Simple Pantry Ingredients- You probably already have most of these ingredients at home, and the ones you don’t have are easy to find at any grocery store.
✨ Recipe Ingredients
- 2 cups Super Fine Almond Flour – I recommend this one (amazon)
- 2 tsp Baking Powder
- 1/2 tsp Baking Soda
- 1/2 tsp Xanthan Gum
- 1/2 tsp Sea Salt
- 3 Large Eggs (Separated)
- 6 oz cup Full-Fat Sour Cream (Room temp)
- 3 tbsp Melted Butter (Cooled)
👨🍳 How To Make
Follow this easy recipe:
Step 1
Preheat oven to 350°F (175°C). Line a standard 8×4 loaf pan with parchment paper.
Step 2
In a small bowl, whisk together the almond flour, baking powder, baking soda, xanthan gum, and salt.
Step 3
In a large bowl, whisk the egg yolks, sour cream, and melted butter until smooth and pale. Stir in the dry ingredients – a thick dough will form.
Step 4
In a separate clean glass bowl, beat the egg whites to stiff peaks. Gently fold 1/3 of the egg whites into the dough to loosen it up. Then, very gently fold in the remaining whites.

Step 5
Pour into the pan and smooth the top.

Bake for 40-45 minutes. The top should be golden brown and a toothpick should come out clean. Let it cool for 30 minutes then slice and serve. Enjoy!

💡Tips
1. Room Temperature Ingredients Matter
Bringing your sour cream to room temperature before mixing is absolutely crucial for achieving the smoothest batter possible.
Cold sour cream will create lumps and won’t blend properly with the egg yolks, leading to an uneven texture in your finished bread.

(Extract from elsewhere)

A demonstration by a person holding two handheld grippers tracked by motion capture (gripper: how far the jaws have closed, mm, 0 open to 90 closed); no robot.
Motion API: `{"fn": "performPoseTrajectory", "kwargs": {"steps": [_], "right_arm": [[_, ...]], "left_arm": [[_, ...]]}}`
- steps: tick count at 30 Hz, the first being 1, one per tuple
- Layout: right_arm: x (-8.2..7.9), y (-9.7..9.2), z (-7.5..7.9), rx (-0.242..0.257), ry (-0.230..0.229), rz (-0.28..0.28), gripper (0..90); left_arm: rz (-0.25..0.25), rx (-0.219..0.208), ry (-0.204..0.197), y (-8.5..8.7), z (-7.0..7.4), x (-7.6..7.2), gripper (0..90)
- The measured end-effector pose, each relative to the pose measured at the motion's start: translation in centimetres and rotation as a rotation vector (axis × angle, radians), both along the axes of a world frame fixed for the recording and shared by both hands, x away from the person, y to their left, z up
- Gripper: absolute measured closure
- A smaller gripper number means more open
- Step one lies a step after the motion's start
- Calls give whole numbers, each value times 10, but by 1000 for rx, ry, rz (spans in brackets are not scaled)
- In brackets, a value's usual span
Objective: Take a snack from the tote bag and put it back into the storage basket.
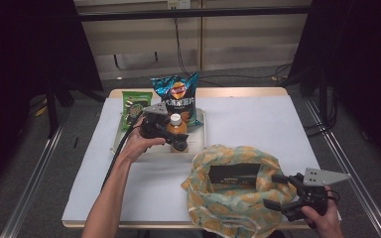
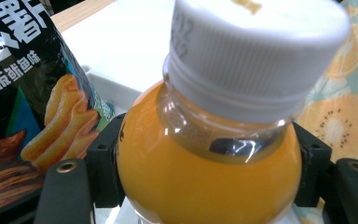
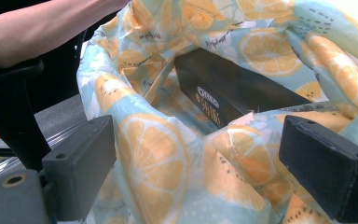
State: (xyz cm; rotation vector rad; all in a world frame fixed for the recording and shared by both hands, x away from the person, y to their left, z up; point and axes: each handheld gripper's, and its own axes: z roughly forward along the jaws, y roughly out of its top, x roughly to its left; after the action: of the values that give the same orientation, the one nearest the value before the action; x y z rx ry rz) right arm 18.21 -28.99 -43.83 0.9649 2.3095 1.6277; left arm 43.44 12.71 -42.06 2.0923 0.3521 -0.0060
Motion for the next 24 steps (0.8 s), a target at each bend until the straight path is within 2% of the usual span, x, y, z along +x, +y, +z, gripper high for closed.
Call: {"fn": "performPoseTrajectory", "kwargs": {"steps": [2, 7, 9, 11, 15, 18, 20, 22, 24], "right_arm": [[0, 0, 0, 0, 0, 4, 104], [-1, 1, 1, 1, 0, 6, 104], [-1, 0, 1, 3, 0, 3, 104], [-1, 0, 1, 2, -3, 2, 104], [-1, 0, 1, 0, -1, 5, 104], [-2, 1, 1, -3, -3, 6, 103], [-2, 0, 1, -2, -6, 7, 103], [-2, 0, 2, -3, -6, 7, 104], [-3, 0, 2, -4, -5, 7, 103]], "left_arm": [[25, -3, 17, 1, 0, 0, 299], [69, 7, 13, -3, 0, -3, 281], [106, 21, 6, -5, 2, -5, 194], [132, 10, 20, -7, 3, -7, 131], [198, 21, 26, -10, 5, -12, 84], [250, 14, 4, -11, 7, -19, 84], [302, -4, -6, -10, 6, -24, 106], [352, 2, -30, -10, 4, -28, 105], [376, -1, -36, -8, 4, -31, 113]]}}
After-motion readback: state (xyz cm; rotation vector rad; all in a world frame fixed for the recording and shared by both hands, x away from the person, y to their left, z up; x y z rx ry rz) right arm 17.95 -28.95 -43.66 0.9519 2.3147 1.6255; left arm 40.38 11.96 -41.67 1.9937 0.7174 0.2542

The melted butter should also be cooled to room temperature before adding it to prevent the mixture from curdling. Hot butter can scramble the egg yolks and ruin your batter completely.
2. Don’t Skip the Xanthan Gum
Xanthan gum acts as the gluten replacement in this keto bread, providing the structure that wheat flour normally would.
Without it, your bread will crumble apart and won’t hold together for proper sandwich slices.
Measure the xanthan gum carefully since too much can make the bread gummy and dense. A half teaspoon is the perfect amount for this recipe size.

3. Master the Egg White Technique
Using a completely clean glass bowl is essential when whipping egg whites because any trace of fat or yolk will prevent them from reaching stiff peaks.
Even a tiny bit of grease can ruin the whole process and leave you with flat, lifeless whites.
Fold the egg whites in two stages – first adding one-third to lighten the dense batter, then gently incorporating the rest. This method preserves the air bubbles that make your bread light and fluffy instead of dense and heavy.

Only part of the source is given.